AWS CloudHSM was the third service launched during the first quarter of 2013 but was not available on the Management Console. The second and third quarters in 2013 focused more on enhancing services, and the fourth quarter was full of launches that were included in the Management Console: AWS CloudTrail, Amazon AppStream, Amazon Workspaces and Amazon Kinesis. One of AWS’ most popular features also made its way into the Management Console towards the end of 2013 – Auto Scaling.
In mid-2014, AWS launched a few more services: Amazon Mobile Analytics, Amazon Cognito and Amazon Zocalo.
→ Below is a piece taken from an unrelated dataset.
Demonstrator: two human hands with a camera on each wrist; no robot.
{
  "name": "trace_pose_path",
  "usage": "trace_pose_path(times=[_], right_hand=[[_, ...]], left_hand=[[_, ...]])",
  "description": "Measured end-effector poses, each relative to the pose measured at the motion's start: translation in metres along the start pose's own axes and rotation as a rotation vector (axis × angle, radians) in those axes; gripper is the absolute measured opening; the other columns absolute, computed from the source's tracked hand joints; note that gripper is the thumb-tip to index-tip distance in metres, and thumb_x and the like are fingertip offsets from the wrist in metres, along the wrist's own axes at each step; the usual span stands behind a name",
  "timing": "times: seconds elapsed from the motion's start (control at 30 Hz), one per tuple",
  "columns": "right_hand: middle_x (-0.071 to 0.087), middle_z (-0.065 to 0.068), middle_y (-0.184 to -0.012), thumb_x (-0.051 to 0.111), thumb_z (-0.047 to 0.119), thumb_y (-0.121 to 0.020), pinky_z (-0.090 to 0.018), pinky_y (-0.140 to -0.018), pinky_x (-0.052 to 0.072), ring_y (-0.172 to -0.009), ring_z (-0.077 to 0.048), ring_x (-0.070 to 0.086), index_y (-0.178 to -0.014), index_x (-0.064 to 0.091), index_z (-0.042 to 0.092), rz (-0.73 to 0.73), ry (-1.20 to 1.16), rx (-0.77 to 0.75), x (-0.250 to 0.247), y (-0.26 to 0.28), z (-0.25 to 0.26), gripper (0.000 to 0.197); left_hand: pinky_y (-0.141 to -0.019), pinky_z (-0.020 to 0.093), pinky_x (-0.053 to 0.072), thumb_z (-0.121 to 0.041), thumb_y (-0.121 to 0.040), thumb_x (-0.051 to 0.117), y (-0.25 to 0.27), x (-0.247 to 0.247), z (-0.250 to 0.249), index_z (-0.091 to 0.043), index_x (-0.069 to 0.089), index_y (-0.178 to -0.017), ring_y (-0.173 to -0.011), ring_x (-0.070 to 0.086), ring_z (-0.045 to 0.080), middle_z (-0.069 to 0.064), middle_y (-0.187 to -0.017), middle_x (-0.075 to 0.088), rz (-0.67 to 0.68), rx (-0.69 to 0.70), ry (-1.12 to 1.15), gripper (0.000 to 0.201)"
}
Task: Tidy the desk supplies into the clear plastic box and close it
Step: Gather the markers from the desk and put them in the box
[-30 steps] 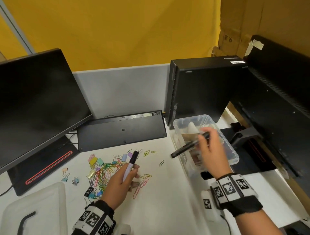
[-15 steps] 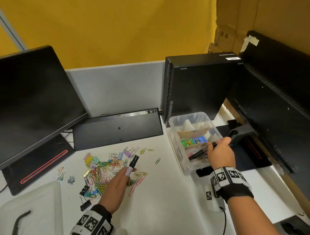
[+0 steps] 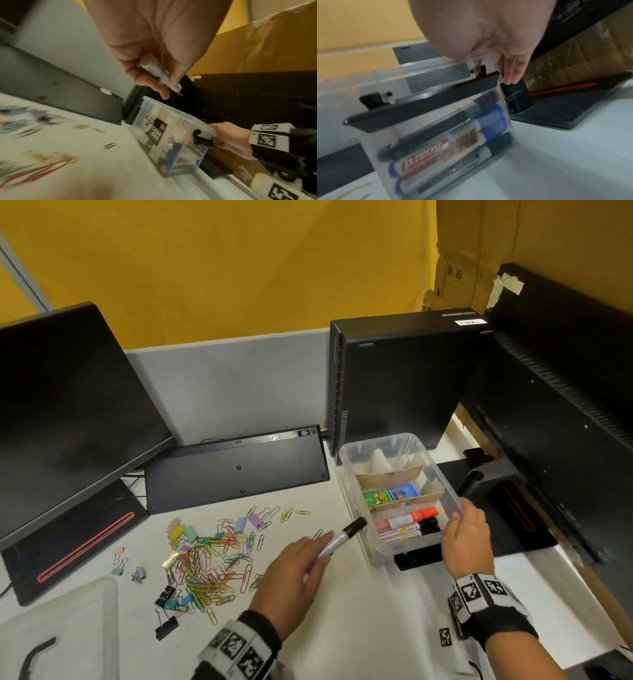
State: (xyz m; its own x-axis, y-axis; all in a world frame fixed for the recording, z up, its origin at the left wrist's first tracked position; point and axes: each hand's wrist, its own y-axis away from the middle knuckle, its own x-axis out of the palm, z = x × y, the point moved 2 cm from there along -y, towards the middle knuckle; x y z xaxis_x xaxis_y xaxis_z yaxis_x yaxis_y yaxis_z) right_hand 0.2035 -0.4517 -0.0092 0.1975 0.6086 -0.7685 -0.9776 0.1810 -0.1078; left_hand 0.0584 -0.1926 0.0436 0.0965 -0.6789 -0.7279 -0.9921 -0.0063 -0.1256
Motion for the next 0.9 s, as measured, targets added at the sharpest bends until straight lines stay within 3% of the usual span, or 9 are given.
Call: trace_pose_path(times=[0.13,0.2,0.3,0.4,0.53,0.67,0.77,0.9], right_hand=[[0.042,-0.013,-0.128,0.032,0.019,-0.1,-0.045,-0.09,0.048,-0.115,-0.032,0.049,-0.138,0.036,0.009,-0.027,-0.074,-0.005,0.005,-0.001,-0.005,0.04],[0.043,-0.013,-0.127,0.032,0.02,-0.1,-0.044,-0.086,0.049,-0.112,-0.032,0.051,-0.138,0.037,0.009,-0.032,-0.089,-0.002,0.007,-0.001,-0.006,0.04],[0.044,-0.013,-0.125,0.032,0.02,-0.1,-0.042,-0.083,0.048,-0.108,-0.032,0.052,-0.137,0.038,0.009,-0.053,-0.105,-0.003,0.007,0.0,-0.006,0.039],[0.044,-0.014,-0.123,0.031,0.019,-0.1,-0.041,-0.083,0.047,-0.108,-0.032,0.052,-0.137,0.039,0.008,-0.068,-0.111,-0.012,0.008,-0.001,-0.007,0.039],[0.045,-0.015,-0.124,0.031,0.017,-0.1,-0.038,-0.083,0.044,-0.109,-0.031,0.05,-0.137,0.04,0.006,-0.059,-0.117,-0.012,0.007,0.0,-0.006,0.039],[0.046,-0.013,-0.121,0.03,0.019,-0.1,-0.035,-0.079,0.044,-0.107,-0.03,0.051,-0.137,0.04,0.007,-0.06,-0.094,-0.019,0.007,0.0,-0.007,0.04],[0.047,-0.013,-0.12,0.031,0.019,-0.099,-0.037,-0.08,0.046,-0.107,-0.029,0.051,-0.137,0.039,0.007,-0.056,-0.075,-0.035,0.006,0.001,-0.007,0.041],[0.047,-0.014,-0.13,0.037,0.017,-0.098,-0.044,-0.092,0.043,-0.115,-0.03,0.046,-0.138,0.038,0.009,-0.08,0.011,-0.057,0.0,0.005,-0.001,0.041]], left_hand=[[-0.087,0.032,0.038,-0.014,-0.096,0.042,-0.051,0.027,-0.047,-0.027,0.032,-0.143,-0.102,0.046,0.022,0.003,-0.118,0.054,0.045,0.119,-0.28,0.05],[-0.097,0.037,0.033,-0.004,-0.09,0.043,-0.074,0.048,-0.062,-0.018,0.023,-0.147,-0.116,0.04,0.028,0.009,-0.132,0.046,0.148,0.138,-0.471,0.061],[-0.108,0.045,0.023,-0.008,-0.09,0.043,-0.098,0.077,-0.072,-0.008,0.022,-0.147,-0.131,0.03,0.033,0.015,-0.145,0.034,0.355,0.169,-0.66,0.06],[-0.112,0.047,0.019,-0.011,-0.089,0.049,-0.117,0.092,-0.07,-0.008,0.028,-0.144,-0.135,0.028,0.033,0.016,-0.15,0.029,0.487,0.133,-0.677,0.059],[-0.106,0.044,0.028,-0.008,-0.087,0.052,-0.13,0.099,-0.064,-0.014,0.033,-0.141,-0.129,0.04,0.033,0.016,-0.144,0.039,0.573,0.105,-0.554,0.058],[-0.103,0.038,0.035,-0.001,-0.087,0.049,-0.124,0.089,-0.068,-0.021,0.034,-0.142,-0.122,0.047,0.032,0.016,-0.135,0.051,0.528,0.16,-0.372,0.06],[-0.111,0.037,0.033,-0.001,-0.089,0.046,-0.107,0.071,-0.064,-0.023,0.036,-0.142,-0.13,0.042,0.026,0.007,-0.143,0.045,0.36,0.193,-0.202,0.059],[-0.108,0.031,0.035,-0.008,-0.092,0.041,-0.062,0.04,-0.035,-0.023,0.039,-0.139,-0.125,0.04,0.015,-0.002,-0.137,0.045,0.108,0.186,-0.14,0.049]])
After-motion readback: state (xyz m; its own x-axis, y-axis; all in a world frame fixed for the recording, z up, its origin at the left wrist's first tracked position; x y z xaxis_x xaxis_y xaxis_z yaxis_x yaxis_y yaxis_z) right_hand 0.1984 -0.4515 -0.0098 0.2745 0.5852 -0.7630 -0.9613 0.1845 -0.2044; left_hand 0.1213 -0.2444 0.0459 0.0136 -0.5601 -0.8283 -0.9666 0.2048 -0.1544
Trusted Advisor was also included in the Management Console around the same time. During the last quarter of 2014, before re:Invent 2014, AWS launched AWS Directory Service. Then, during re:Invent 2014, AWS launched a series of major services like AWS Key Management Service (KMS), AWS CodeDeploy, AWS Config, Amazon EC2 Container Service and AWS Lambda.
At the end of 2014, AWS launched Resource Groups and a Tag Editor, which slightly changed certain aspects of the AWS Management Console UI.

2015:
As of re:Invent 2015, there are 52 listed services in the AWS Management Console. And with all of the more recent launches, it seems, yet again, that there is a need to revamp it.
Reviewing the changes that have been made to the AWS Management Console from 2009 to 2015 demonstrates the rate at which AWS sped up innovation and time to market over the years. It’s impressive to see how innovative AWS is, however aside from the fact that delivering data center as a service to millions of users is a challenging task, maintaining a simple UI that can support user needs is even more so. It will be interesting to see where the AWS Management Console is six years from now.